### TASK MATERIAL

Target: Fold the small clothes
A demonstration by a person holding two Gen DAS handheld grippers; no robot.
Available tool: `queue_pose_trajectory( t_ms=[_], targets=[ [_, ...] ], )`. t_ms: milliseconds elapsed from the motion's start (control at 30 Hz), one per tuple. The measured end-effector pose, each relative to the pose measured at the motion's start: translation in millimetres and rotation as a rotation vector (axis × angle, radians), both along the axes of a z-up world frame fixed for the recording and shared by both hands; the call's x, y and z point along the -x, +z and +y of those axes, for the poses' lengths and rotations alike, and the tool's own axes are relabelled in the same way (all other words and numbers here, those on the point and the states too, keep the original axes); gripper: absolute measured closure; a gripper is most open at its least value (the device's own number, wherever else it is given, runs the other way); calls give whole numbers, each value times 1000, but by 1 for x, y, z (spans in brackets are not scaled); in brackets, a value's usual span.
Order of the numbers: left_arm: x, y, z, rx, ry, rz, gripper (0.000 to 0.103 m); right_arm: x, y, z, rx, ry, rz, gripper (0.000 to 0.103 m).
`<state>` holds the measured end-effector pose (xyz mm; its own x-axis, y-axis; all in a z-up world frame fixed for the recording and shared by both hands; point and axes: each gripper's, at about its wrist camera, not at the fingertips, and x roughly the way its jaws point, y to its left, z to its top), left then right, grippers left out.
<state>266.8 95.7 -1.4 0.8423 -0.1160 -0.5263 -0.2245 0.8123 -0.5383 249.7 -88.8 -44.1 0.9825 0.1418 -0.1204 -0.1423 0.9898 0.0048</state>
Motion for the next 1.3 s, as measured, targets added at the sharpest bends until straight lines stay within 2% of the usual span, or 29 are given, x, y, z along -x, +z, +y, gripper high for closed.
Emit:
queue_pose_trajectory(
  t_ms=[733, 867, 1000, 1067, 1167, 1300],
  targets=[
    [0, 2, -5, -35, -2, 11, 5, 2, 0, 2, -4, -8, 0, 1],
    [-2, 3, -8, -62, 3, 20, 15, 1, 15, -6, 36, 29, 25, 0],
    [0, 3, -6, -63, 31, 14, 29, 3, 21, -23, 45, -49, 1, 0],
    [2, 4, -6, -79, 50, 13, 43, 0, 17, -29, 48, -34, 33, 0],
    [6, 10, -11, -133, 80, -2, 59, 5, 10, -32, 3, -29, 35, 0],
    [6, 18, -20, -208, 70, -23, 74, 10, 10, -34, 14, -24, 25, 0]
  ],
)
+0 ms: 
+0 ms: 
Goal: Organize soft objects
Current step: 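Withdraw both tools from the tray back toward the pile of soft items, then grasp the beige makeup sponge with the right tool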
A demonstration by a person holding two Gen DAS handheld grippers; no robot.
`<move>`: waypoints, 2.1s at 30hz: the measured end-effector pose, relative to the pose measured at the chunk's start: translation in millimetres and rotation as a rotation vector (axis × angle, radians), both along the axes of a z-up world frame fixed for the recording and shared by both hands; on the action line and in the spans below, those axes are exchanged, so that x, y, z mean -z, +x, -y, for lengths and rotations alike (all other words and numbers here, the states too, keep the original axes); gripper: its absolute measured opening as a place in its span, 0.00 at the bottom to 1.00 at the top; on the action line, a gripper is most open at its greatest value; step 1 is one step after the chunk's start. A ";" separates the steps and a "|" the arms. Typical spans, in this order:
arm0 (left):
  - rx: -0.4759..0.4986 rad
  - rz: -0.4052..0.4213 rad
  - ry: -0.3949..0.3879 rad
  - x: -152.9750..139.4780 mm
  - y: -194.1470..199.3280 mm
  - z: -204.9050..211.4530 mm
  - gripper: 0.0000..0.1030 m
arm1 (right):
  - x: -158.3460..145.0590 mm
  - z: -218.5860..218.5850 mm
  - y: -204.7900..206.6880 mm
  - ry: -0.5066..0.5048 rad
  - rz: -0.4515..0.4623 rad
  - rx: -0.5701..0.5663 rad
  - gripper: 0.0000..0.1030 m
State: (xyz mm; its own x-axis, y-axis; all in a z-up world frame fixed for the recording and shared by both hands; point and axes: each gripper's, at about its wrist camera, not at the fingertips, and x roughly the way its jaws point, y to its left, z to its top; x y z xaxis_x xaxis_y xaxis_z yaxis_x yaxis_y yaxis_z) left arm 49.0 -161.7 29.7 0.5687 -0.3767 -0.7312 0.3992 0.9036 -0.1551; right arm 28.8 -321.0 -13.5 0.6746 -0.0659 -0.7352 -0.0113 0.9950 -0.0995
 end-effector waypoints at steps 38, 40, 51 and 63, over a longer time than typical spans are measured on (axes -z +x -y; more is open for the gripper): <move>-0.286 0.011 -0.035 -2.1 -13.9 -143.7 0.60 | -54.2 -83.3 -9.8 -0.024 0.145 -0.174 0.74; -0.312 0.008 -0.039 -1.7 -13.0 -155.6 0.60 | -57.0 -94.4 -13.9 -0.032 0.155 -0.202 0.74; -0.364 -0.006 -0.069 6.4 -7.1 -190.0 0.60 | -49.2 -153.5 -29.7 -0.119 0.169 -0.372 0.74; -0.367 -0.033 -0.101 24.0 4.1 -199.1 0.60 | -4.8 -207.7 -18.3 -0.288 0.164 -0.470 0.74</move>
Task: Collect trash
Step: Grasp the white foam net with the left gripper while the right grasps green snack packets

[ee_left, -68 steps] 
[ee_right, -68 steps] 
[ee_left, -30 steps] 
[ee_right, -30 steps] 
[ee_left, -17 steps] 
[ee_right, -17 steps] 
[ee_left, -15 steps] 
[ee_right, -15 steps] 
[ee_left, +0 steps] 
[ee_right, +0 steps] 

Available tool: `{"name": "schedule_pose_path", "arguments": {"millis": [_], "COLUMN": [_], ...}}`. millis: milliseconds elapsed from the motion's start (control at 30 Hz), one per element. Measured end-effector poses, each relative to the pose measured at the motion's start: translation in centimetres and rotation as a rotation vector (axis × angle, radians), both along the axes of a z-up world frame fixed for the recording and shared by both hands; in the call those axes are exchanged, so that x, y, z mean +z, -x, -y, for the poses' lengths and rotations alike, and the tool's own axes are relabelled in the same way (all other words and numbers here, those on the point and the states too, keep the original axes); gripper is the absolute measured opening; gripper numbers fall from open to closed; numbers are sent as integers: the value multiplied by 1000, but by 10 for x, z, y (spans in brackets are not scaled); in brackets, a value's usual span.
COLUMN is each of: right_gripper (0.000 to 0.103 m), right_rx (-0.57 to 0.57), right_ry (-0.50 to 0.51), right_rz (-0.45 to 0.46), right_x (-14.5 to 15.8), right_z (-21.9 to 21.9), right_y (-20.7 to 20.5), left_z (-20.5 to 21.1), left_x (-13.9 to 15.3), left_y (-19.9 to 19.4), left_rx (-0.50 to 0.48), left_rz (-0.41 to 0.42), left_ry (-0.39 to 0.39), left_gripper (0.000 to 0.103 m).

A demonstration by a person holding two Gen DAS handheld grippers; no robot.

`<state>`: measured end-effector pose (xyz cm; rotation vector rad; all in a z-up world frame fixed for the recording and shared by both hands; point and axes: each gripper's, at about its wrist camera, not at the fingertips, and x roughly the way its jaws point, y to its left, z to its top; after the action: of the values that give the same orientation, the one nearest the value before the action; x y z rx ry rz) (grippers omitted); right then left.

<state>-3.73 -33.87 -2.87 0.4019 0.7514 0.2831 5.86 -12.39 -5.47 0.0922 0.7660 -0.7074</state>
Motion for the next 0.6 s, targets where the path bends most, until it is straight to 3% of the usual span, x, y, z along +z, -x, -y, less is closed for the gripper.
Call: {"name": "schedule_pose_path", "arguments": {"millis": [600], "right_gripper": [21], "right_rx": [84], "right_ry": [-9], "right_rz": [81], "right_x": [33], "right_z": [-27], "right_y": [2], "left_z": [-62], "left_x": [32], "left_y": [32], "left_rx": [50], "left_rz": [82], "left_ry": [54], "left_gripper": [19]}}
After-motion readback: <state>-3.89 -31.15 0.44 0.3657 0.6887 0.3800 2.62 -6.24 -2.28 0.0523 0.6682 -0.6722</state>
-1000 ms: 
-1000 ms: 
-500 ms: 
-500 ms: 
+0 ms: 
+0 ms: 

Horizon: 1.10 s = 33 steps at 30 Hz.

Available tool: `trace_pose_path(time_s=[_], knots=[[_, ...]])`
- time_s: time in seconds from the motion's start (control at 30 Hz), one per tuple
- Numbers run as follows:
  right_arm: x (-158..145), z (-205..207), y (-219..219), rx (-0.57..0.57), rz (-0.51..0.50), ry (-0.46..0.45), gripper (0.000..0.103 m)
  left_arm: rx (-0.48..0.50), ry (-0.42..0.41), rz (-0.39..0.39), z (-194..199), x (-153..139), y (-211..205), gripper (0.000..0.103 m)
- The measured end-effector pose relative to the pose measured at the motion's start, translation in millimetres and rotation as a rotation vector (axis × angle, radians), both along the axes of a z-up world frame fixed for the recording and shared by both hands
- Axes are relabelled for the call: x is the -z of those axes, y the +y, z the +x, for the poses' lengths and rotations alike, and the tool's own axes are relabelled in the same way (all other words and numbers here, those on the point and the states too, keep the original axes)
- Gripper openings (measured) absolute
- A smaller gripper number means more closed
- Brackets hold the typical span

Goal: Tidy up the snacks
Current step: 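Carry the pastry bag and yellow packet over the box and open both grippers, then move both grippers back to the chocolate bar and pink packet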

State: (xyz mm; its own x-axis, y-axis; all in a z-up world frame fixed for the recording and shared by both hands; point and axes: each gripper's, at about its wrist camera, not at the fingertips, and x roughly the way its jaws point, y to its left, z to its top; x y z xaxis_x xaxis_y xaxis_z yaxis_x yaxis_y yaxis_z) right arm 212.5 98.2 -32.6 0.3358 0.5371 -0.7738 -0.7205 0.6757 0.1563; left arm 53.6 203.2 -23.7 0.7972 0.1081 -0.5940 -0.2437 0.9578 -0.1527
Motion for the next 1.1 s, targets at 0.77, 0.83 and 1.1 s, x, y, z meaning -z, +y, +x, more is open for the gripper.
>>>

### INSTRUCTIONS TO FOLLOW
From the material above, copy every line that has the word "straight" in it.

### OUTPUT
Motion for the next 1.3 s, as measured, targets added at the sharpest bends until straight lines stay within 2% of the usual span, or 29 are given, x, y, z along -x, +z, +y, gripper high for closed.
Motion for the next 0.6 s, targets where the path bends most, until it is straight to 3% of the usual span, x, y, z along +z, -x, -y, less is closed for the gripper.

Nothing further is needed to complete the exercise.